The piece played on the Sanyo cassette player and by Nelson inside Martin's butterfly chamber is "Prelude in C Minor for Lute (BWV 999)" by Johann Sebastian Bach (performed on guitar and transposed to D minor). When Martin explains how he survived in a flash back it shows him falling through trees in a way similar to the 2005 movie Hoodwinked!. The closing sequence duplicates the opening to the NBC Mystery Movie. Nelson's investigation of Martin's disappearance is a parody of the Columbo series.

==Reception==
The episode was very positively received. The episode had an estimated 7.3 million viewers and received a 10 percent audience share.

Richard Keller of TV Squad said that it was "a pretty good episode". He felt that the "addition of Nelson as an investigator to the conspiracy was an interesting move on the producers' part", and that the Homer subplot was "entertaining and better than the rental car plot he had [in 'The Debarted']".

Robert Canning of IGN thoroughly enjoyed the episode, and gave it his second highest rating this season (8.5/10). He said the episode "was quite simply the best of the season. There wasn't one moment in the episode that didn't work." He went on to say that "while the diet cheating storyline was great silly fun, it was the turmoil that Bart and Lisa went through that really made this an outstanding episode." He concluded by saying that it was simply a fantastic episode.

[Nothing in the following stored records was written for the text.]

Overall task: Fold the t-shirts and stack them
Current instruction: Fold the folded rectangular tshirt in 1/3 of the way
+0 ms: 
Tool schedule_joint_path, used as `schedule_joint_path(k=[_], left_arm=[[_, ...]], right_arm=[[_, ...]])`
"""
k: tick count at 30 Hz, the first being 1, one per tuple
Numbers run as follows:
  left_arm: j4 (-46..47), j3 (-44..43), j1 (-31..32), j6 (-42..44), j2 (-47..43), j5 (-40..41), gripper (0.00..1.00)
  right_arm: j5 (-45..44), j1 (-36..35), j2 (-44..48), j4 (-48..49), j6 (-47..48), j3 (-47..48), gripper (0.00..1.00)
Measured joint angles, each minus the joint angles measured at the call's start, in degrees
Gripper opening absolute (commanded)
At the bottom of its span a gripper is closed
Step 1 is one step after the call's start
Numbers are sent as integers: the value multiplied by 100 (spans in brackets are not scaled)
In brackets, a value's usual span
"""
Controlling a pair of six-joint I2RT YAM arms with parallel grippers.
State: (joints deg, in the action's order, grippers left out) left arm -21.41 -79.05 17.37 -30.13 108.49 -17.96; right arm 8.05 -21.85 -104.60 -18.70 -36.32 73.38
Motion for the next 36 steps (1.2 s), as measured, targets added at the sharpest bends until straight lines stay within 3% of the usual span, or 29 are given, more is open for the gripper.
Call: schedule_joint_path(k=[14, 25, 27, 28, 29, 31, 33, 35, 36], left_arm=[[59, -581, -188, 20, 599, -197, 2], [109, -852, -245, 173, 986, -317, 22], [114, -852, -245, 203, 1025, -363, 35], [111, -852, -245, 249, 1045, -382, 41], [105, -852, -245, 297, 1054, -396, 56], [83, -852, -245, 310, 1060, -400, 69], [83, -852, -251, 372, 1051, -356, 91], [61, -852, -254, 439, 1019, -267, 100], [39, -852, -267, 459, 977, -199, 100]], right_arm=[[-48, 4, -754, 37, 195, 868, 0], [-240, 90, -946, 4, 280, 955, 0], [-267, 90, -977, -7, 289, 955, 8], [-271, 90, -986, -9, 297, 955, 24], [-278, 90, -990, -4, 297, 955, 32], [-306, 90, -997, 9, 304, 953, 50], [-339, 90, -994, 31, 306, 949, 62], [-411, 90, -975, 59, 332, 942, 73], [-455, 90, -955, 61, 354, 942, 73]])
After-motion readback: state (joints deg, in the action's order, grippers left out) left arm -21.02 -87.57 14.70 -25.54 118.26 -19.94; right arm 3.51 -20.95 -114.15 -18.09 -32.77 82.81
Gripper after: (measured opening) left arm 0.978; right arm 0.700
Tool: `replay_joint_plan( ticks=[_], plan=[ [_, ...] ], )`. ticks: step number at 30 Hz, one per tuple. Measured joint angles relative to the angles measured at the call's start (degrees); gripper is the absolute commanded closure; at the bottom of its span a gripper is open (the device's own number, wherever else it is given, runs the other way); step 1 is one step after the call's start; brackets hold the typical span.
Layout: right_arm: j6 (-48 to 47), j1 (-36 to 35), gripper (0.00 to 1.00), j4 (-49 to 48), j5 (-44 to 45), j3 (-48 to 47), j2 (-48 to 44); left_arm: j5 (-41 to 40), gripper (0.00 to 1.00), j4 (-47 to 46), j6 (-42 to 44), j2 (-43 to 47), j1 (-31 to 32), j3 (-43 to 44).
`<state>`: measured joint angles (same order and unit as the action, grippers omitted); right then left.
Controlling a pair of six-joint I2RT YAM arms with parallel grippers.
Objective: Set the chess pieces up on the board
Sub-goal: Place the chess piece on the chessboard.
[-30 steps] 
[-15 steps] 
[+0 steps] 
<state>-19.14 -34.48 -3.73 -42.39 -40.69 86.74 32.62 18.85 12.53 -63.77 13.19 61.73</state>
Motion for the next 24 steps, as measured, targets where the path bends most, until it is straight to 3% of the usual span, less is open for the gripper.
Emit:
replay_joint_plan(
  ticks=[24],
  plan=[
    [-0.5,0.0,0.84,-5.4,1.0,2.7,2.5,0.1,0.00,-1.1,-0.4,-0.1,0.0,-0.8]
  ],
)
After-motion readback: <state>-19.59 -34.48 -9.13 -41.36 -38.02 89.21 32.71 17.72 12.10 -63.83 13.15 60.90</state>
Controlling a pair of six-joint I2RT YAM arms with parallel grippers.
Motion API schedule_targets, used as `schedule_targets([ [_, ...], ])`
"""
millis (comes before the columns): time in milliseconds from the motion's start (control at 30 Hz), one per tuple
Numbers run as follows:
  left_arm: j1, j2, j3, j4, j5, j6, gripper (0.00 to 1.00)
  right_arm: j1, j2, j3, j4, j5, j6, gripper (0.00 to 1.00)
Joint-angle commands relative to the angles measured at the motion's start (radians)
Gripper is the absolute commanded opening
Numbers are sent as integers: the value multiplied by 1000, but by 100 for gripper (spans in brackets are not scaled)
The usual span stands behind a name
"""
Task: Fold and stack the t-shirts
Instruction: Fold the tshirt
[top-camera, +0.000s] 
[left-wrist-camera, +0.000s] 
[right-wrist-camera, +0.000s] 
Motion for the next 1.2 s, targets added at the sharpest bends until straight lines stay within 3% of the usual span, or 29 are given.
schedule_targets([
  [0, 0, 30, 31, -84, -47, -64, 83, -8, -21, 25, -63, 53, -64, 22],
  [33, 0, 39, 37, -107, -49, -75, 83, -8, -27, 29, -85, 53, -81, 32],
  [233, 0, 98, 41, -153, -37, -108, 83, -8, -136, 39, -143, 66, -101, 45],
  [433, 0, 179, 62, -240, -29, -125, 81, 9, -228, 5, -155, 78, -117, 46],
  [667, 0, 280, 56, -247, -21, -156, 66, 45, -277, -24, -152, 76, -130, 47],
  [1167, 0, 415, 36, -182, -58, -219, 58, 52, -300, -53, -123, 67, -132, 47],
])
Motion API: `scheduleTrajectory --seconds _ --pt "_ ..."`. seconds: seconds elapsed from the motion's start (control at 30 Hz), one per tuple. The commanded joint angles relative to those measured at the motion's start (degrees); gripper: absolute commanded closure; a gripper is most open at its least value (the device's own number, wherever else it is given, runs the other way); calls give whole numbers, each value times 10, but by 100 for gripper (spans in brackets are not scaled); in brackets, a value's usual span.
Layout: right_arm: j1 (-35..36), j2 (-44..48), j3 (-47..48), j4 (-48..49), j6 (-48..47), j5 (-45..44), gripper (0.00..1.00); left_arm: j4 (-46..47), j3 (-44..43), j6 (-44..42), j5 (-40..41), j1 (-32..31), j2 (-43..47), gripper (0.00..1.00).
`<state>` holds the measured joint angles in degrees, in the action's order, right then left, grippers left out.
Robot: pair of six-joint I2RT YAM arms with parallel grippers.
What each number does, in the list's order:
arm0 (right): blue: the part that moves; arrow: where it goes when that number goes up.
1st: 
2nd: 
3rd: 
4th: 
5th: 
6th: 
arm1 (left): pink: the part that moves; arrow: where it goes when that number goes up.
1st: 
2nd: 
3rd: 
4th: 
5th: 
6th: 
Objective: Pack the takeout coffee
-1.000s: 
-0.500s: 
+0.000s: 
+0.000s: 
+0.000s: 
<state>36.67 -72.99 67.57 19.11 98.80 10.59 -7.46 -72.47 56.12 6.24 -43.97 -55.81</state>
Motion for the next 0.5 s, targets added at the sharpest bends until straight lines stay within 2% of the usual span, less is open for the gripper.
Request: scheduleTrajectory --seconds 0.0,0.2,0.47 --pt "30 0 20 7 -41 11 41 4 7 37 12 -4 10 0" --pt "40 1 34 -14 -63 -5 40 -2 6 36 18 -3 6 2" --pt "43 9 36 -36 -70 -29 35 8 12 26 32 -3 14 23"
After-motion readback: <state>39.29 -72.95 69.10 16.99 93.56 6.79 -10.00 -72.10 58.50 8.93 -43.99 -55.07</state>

Homer's quote, "Oh boy, dinner time! The perfect break between work and drunk" was included on Entertainment Weekly's list of the best quotes of the week.

==In Spain==
Before the episode premiered in Spain, Antena 3 News and other media of that country announced the "death" of Martin Prince, causing the fans of the series in the country to use social networks to deliver the news before the episode was broadcast. Later, many Spaniards deleted those comments, along with pictures of Martin Prince with a black tie.